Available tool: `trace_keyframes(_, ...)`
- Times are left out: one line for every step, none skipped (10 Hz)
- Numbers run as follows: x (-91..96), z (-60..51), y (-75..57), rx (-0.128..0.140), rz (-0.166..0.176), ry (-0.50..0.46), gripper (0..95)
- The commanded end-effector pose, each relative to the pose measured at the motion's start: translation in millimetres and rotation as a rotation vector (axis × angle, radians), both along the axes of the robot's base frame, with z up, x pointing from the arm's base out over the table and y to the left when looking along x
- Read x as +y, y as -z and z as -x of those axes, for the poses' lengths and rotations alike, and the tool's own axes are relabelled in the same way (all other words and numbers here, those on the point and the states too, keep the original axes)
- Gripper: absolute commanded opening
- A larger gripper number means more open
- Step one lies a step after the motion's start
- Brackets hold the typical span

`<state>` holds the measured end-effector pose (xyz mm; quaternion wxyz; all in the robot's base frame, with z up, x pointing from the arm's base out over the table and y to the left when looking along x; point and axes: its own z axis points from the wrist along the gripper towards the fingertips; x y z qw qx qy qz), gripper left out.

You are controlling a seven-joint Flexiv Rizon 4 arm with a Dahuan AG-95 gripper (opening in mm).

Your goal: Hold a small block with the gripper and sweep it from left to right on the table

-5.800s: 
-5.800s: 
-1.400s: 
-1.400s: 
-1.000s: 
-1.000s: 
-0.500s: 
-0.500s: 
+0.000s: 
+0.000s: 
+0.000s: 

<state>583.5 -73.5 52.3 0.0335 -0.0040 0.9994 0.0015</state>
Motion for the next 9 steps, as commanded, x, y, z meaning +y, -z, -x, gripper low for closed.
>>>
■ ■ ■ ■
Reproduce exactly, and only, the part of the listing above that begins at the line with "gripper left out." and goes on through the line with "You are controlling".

`<state>` holds the measured end-effector pose (xyz mm; quaternion wxyz; all in the robot's base frame, with z up, x pointing from the arm's base out over the table and y to the left when looking along x; point and axes: its own z axis points from the wrist along the gripper towards the fingertips; x y z qw qx qy qz), gripper left out.

You are controlling a seven-joint Flexiv Rizon 4 arm with a Dahuan AG-95 gripper (opening in mm).

With this, the answer is finished.